The exchange of health-related data is subject to regional laws and regulations, such as the General Data Protection Regulation (GDPR) in the EU or the Health Insurance Portability and Accountability Act (HIPAA) in the United States, resulting in non-trivial challenges for researchers and educators when working with these data. In pathology, the digitization of diagnostic tissue samples inevitably generates identifying data that can consist of sensitive but also acquisition-related information stored in vendor-specific file formats. Distribution and off-clinical use of these Whole Slide Images (WSIs) are usually done in these formats, as an industry-wide standardization such as DICOM is yet only tentatively adopted and slide scanner vendors currently do not provide anonymization functionality.
We developed a guideline for the proper handling of histopathological image data particularly for research and education with regard to the GDPR. In this context, we evaluated existing anonymization methods and examined proprietary format specifications to identify all sensitive information for the most common WSI formats. This work results in a software library that enables GDPR-compliant anonymization of WSIs while preserving the native formats.
Based on the analysis of proprietary formats, all occurrences of sensitive information were identified for file formats frequently used in clinical routine, and finally, an open-source programming library with an executable CLI tool and wrappers for different programming languages was developed.

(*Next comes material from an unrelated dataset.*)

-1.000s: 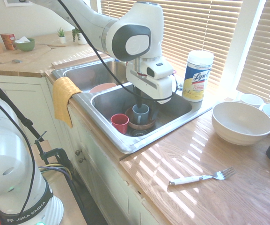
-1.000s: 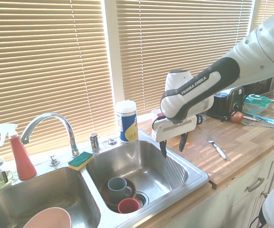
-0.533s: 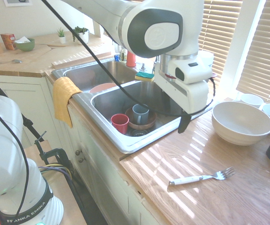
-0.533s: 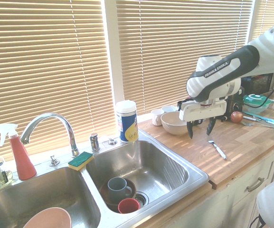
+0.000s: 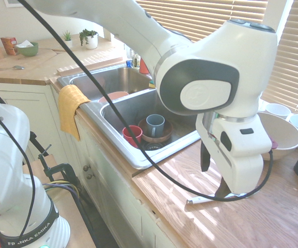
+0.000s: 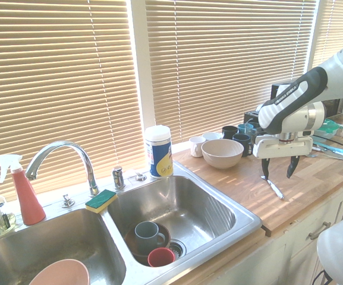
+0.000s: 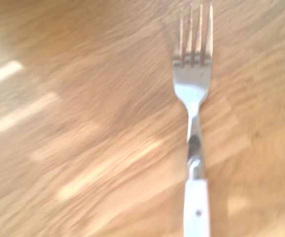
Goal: Put the fork into the sink
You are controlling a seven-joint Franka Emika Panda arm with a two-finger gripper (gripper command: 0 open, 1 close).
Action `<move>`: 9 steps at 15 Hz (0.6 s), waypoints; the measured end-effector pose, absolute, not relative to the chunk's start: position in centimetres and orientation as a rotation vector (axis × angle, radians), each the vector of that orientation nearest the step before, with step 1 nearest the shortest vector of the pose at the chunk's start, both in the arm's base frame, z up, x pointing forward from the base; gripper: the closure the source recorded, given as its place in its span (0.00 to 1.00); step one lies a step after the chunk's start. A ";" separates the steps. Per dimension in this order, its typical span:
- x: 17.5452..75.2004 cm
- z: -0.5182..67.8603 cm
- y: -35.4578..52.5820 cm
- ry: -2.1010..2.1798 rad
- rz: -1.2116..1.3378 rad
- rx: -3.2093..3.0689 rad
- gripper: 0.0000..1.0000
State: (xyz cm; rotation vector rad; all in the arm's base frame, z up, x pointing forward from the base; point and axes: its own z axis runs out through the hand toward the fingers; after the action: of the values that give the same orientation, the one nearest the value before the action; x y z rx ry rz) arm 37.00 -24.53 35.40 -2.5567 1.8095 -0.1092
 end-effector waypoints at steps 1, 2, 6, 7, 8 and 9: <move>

Our analysis showed that there is no straightforward software solution to anonymize WSIs in a GDPR-compliant way while maintaining the data format. We closed this gap with our extensible open-source library that works instantaneously and offline.
健康相关数据的交换受区域法律法规的约束,如欧盟的《通用数据保护条例》(GDPR)或美国的《健康保险流通与责任法案》(HIPAA),这给研究人员和教育工作者在处理这些数据时带来了不小的挑战。在病理学中,诊断组织样本的数字化不可避免地会生成识别数据,这些数据可能包含敏感信息以及以供应商特定文件格式存储的与采集相关的信息。这些全切片图像(WSIs)的分发和非临床使用通常以这些格式进行,因为诸如DICOM之类的行业范围标准化仅被初步采用,并且幻灯片扫描仪供应商目前不提供匿名化功能。
我们制定了一项指南,用于妥善处理组织病理学图像数据,特别是针对符合GDPR的研究和教育。在此背景下,我们评估了现有的匿名化方法,并检查了专有格式规范,以识别最常见WSI格式的所有敏感信息。这项工作产生了一个软件库,该软件库能够在保持原生格式的同时对WSIs进行符合GDPR的匿名化处理。
基于对专有格式的分析,识别出了临床常规中常用文件格式的所有敏感信息出现位置,最后,开发了一个带有可执行CLI工具和针对不同编程语言的包装器的开源编程库。
我们的分析表明,不存在一种简单的软件解决方案能够以符合GDPR的方式对WSIs进行匿名化处理同时保持数据格式。我们通过可即时离线运行的可扩展开源库填补了这一空白。